▶ [Exercise brief] Everything in the listing that follows should be reproduced exactly except the pictures.

▶ [Data excerpt]
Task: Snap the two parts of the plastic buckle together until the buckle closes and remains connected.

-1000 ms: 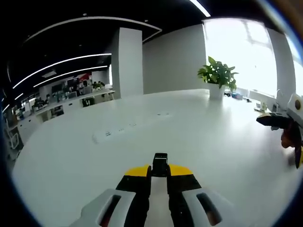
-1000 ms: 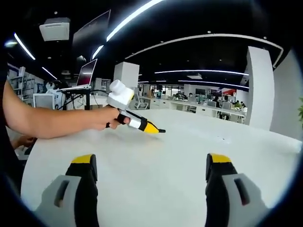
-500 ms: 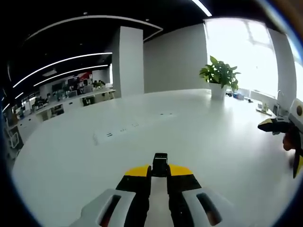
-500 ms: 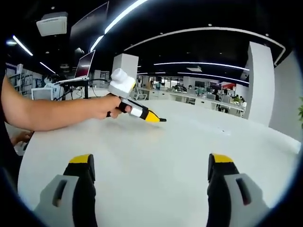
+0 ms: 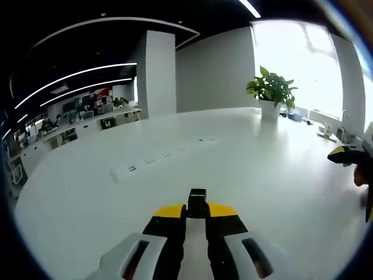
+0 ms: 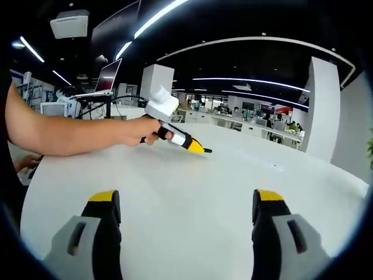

▶ [Solution for this problem]
Task: Snap the two parts of the plastic buckle together until the buckle closes and remains connected.

-1000 ms: 
-1000 ms: 
-500 ms: 
-500 ms: 
+0 ms: 
+0 ms: 

The exercise asks for nothing further.